(Source records)
+ + +

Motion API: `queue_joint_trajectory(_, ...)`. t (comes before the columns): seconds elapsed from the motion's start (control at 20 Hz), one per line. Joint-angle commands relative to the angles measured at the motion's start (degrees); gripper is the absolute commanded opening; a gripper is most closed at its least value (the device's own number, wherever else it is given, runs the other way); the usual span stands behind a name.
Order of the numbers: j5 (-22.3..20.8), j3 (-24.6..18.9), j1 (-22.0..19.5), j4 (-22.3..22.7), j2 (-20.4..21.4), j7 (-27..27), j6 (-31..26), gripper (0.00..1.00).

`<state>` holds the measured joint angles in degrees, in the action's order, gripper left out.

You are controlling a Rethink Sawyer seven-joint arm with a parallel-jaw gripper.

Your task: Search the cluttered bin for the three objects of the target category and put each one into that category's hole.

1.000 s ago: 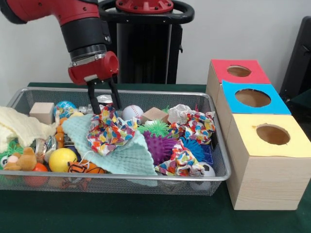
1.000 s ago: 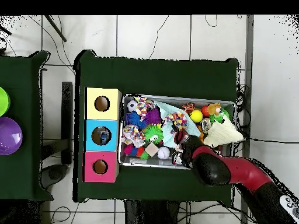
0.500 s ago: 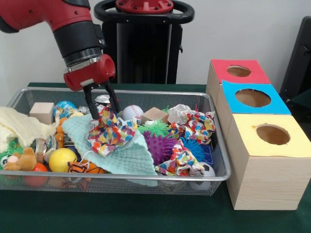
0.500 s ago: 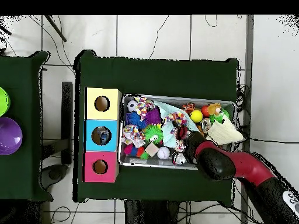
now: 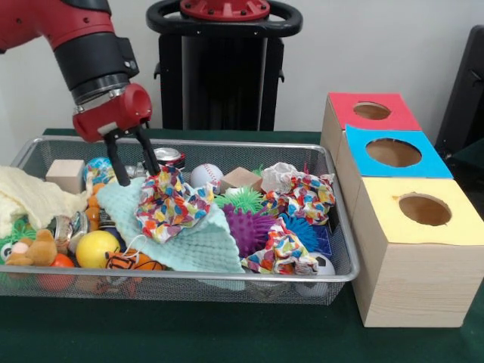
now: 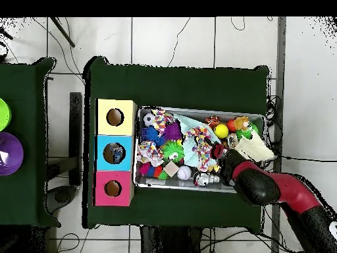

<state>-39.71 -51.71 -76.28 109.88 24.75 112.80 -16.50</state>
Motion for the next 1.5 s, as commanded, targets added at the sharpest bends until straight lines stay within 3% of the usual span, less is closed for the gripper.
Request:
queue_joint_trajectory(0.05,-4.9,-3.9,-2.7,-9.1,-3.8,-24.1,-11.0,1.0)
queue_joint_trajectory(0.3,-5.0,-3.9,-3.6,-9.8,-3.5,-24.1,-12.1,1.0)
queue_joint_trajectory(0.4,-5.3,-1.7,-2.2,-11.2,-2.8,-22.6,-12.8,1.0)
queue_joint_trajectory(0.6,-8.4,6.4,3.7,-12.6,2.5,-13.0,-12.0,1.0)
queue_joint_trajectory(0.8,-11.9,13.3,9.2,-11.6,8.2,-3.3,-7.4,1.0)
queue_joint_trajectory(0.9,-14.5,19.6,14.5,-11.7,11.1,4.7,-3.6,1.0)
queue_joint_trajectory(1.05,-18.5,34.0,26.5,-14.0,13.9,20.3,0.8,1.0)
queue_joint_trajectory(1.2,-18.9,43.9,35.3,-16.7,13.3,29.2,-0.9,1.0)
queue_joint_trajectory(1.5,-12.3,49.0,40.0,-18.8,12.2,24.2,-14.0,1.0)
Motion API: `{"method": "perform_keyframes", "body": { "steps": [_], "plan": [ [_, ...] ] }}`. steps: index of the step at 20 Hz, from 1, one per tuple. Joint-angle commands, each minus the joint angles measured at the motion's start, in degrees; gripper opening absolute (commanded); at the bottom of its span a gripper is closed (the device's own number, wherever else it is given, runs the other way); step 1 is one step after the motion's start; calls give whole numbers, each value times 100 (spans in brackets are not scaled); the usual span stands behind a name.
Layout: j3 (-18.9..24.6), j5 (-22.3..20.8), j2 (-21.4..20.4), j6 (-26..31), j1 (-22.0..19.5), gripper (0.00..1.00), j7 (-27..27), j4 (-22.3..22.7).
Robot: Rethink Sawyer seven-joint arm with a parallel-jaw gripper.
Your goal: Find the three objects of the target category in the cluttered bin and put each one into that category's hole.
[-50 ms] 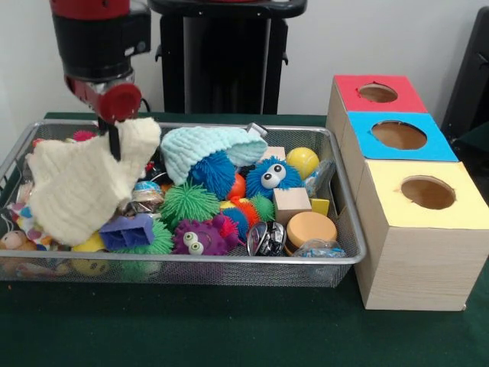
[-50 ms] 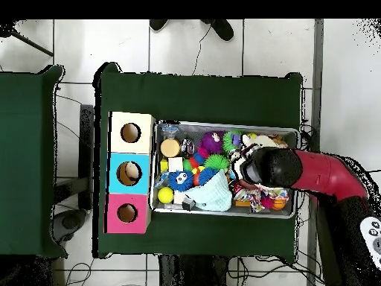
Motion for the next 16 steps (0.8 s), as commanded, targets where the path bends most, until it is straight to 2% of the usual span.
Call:
{"method": "perform_keyframes", "body": {
  "steps": [1,6,12,16],
  "plan": [
    [164,583,-712,1161,380,0,-308,450],
    [35,722,-963,1624,660,0,-188,294],
    [-30,1039,-1288,2491,967,0,11,-13],
    [-3,1279,-1695,3193,1108,0,-15,-200]
  ]
}}
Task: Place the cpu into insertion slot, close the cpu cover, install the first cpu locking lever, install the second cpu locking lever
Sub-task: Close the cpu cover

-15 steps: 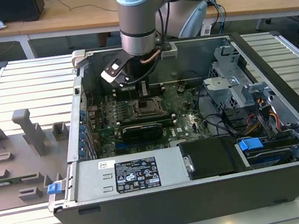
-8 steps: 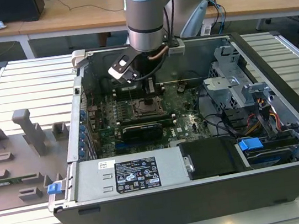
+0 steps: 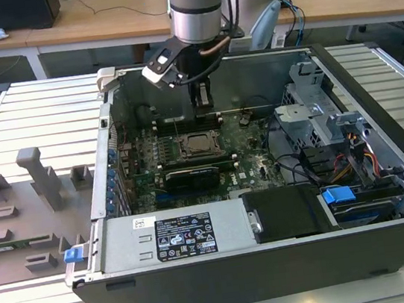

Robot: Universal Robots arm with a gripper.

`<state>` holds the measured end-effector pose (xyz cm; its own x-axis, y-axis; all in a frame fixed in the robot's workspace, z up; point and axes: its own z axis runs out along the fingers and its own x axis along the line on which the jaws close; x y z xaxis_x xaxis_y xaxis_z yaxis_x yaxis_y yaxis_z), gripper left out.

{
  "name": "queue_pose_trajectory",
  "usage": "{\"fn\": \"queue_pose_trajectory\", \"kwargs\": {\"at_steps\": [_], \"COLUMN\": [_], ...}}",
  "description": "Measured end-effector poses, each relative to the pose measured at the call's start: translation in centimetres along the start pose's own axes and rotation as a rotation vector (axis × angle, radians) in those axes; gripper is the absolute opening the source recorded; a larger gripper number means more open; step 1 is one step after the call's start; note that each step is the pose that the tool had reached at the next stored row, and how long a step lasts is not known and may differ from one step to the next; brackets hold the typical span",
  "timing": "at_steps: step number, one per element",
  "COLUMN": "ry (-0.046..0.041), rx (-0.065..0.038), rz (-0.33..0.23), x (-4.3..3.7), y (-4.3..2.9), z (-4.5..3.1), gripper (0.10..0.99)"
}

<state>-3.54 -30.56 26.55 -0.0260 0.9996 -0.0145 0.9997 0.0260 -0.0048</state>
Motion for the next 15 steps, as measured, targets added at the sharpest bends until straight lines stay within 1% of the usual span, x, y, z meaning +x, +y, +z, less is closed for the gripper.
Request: {"fn": "queue_pose_trajectory", "kwargs": {"at_steps": [1,4,6,15], "ry": [0.0,0.0,0.0,0.0], "rx": [0.0,0.0,0.0,0.0], "rz": [0.0,0.0,0.0,0.0], "x": [-0.01,-0.02,-0.02,-0.02], "y": [0.0,-0.01,-0.01,-0.01], "z": [-0.49,-1.37,-1.66,-1.77], "gripper": [0.106,0.106,0.106,0.106]}}
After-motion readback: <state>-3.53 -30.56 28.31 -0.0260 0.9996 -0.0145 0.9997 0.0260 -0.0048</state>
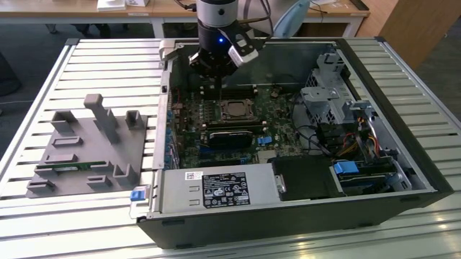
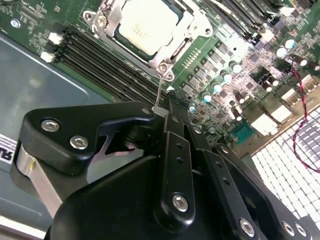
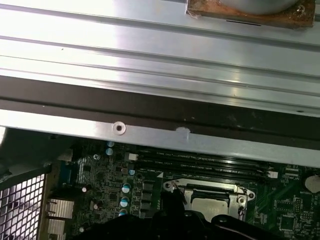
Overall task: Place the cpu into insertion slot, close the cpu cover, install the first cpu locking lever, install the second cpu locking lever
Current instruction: 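Install the first cpu locking lever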
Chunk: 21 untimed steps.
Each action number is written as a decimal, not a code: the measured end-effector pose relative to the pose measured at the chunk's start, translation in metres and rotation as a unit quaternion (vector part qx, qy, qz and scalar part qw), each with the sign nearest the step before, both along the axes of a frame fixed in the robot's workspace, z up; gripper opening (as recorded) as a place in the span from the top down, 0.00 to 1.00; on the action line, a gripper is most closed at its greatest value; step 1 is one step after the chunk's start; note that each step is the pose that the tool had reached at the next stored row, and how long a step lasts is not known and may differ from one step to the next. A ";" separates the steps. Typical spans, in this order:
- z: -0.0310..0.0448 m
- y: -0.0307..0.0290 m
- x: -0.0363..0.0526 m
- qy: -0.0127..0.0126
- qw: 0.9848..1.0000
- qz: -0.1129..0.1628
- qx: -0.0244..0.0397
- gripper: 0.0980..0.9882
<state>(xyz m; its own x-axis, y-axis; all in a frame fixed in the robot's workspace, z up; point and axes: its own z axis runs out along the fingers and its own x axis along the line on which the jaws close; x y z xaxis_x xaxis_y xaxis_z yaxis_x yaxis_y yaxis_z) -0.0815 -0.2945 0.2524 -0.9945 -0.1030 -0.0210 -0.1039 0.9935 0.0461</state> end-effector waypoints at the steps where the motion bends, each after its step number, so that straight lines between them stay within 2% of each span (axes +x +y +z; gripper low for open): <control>1: -0.0001 0.0000 0.0009 0.000 1.000 0.000 0.000 0.99; 21: -0.0007 0.0000 0.0099 0.000 1.000 0.000 0.000 0.99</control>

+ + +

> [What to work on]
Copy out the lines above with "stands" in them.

> [Response box]
Motion API: `queue_joint_trajectory(_, ...)`. t (comes before the columns): seconds elapsed from the motion's start (control at 20 Hz), one per line. Joint-angle commands relative to the angles measured at the motion's start (degrees); gripper is the absolute commanded opening; a gripper is most closed at its least value (the device's own number, wherever else it is given, runs the other way); the usual span stands behind a name.
Motion API: `{"method": "perform_keyframes", "body": { "steps": [_], "plan": [ [_, ...] ] }}`. steps: index of the step at 20 Hz, from 1, one per tuple. Joint-angle commands, each minus the joint angles measured at the motion's start, in degrees; gripper opening absolute (commanded); at the bottom of its span a gripper is closed (the device's own number, wherever else it is given, runs the other way); step 1 is one step after the motion's start; calls give whole numbers, each value times 100 (spans in brackets are not scaled); the usual span stands behind a name.

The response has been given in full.